De fait, si les Etats-Unis connaissent une diminution de l'importance relative des crédits fédéraux dans le financement de la recherche, une tendance récente consiste à faire augmenter dans les crédits fédéraux la part consacrée à la recherche civile.

Ainsi, les demandes budgétaires de l'administration Clinton pour l'année fiscale 2001 se traduisent par une hausse de 6 % pour la recherche civile à 43,4 milliards de dollars, contre une baisse de 2 % de la recherche militaire à 42,0 milliards de dollars. Pour l'agence publique chargée de distribuer les crédits fédéraux aux laboratoires, la National Science Foundation, l'augmentation demandée atteint 17 %.

Il est donc clair que les Etats-Unis ne préparent pas un relâchement de leurs efforts.

2.3. La relance de l'effort de R & D au Royaume-Uni

Le Royaume-Uni représente un cas intéressant de redynamisation de l'effort national, après plusieurs années d'abandon.

En tout état de cause, le diagnostic que fait le Gouvernement britannique sur l'état de la recherche au Royaume-Uni est que, malgré la négligence des majorités précédentes, la science et la technologie gardent toutes leurs possibilités d'un renouveau.

Le constat sur la force de la science britannique tient en trois chiffres. La population du Royaume-Uni représente 1 % de la population mondiale, mais le pays finance 4,5 % de la science mondiale et produit 8 % des publications scientifiques mondiales, ce qui le met au second rang mondial derrière les Etats-Unis et augure bien de ses atouts pour l'avenir.

En conséquence, le Gouvernement a lancé en 1994 le programme UK FORESIGHT, après une évaluation approfondie de sa politique de la science, de l'ingéniérie et de la technologie. Il s'agit d'une vaste entreprise de consultation, de réflexion et d'anticipation des tendances en matière de science et de technologie 12.

En 1995, le premier ensemble de perspectives et de recommandations a été publié et a donné lieu à quatre années d'approfondissement et d'applications. Une nouvelle étape du programme a débuté en avril 1999.

A cette occasion, la recherche publique a travaillé sur la définition des futurs besoins technologiques du pays et publié un rapport afférent intitulé " Long Term Technology Review ". Des rapports sectoriels ont également été élaborés par des panels sur les sujets indiqués dans le tableau suivant.

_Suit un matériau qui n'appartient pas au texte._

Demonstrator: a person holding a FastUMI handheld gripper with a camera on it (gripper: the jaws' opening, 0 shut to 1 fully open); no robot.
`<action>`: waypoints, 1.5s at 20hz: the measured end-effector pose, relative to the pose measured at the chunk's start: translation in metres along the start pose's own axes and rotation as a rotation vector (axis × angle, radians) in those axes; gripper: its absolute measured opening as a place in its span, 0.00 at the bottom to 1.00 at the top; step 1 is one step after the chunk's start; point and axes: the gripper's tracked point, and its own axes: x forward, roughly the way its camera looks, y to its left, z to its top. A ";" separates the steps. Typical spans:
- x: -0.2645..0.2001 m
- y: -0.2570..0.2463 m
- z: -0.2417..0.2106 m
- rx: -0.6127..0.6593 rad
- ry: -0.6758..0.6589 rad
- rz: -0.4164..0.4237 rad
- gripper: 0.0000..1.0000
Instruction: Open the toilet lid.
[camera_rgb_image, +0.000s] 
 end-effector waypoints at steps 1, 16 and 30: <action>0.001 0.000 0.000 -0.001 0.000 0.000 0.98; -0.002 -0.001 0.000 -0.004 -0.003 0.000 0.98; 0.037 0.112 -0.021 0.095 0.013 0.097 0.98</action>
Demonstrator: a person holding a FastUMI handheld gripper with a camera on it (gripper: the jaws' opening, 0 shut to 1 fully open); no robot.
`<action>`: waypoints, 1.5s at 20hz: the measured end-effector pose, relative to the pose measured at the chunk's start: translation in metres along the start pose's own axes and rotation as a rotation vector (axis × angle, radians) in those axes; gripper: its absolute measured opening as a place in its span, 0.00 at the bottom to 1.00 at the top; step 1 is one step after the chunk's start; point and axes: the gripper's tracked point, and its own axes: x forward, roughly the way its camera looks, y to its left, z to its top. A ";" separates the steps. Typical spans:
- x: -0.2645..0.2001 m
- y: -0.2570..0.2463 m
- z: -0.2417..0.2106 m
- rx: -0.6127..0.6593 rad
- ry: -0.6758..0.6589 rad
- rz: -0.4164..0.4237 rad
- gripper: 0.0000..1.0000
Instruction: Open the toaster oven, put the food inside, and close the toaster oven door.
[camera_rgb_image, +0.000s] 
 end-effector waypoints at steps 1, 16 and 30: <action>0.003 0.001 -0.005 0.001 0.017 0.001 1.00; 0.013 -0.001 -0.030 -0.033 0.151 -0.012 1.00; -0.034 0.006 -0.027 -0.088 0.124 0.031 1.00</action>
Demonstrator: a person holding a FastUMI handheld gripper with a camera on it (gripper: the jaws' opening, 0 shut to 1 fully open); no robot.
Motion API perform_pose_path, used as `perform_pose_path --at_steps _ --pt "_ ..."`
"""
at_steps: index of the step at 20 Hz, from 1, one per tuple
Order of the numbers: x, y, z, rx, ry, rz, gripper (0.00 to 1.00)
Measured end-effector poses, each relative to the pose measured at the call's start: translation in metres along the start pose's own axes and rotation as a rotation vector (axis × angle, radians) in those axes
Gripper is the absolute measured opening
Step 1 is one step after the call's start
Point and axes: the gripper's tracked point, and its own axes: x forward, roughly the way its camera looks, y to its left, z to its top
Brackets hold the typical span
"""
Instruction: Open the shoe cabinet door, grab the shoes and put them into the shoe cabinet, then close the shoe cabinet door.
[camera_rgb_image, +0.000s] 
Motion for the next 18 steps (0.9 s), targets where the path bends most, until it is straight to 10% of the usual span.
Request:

Tableau 9 : Les travaux de prospective du programme UK FORESIGHT

panels thématiques

le vieillissement de la population

la prévention des crimes et délits

les techniques de production en 2002

thèmes de base

éducation, compétences et formation

le développement durable

panels sectoriels

l'environnement citadin et les transports

les produits chimiques

la défense, l'aérospatial et les systèmes

l'énergie et l'environnement naturel

les services financiers

la chaîne alimentaire et les cultures industrielles

les soins pour la santé

information, communication et médias

les matériaux

les services aux entreprises et aux consommateurs

Le livre blanc du Gouvernement 13, un document essentiel pour cet exercice, présente les investissements programmés à partir de 2000 pour relancer la recherche.

Les universités et les instituts de recherche bénéficient, sur une période trois ans, pour rénover leurs bâtiments et équipements, d'un financement de 750 millions de livres, soit 8,5 milliards de francs, apportés par le Joint Infrastructure Fund, constitué par les pouvoirs publics et le Wellcome Trust.

En outre, un programme de 1 milliard de livres, soit 11,35 milliards de francs doit financer sur deux ans des investissements dans les infrastructures de recherche. Ce programme est financé à hauteur de 775 millions de livres (8,8 milliards de francs) par le Gouvernement et de 225 millions de livres (2,55 milliards de francs) par le Wellcome Trust.

Un effort additionnel de 250 millions de livres (2,8 milliards de francs) est consenti pour la recherche dans les domaines de la génomique, de l'électronique et des technologies de base comme les nanotechnologies, les ordinateurs quantiques et les biotechnologies.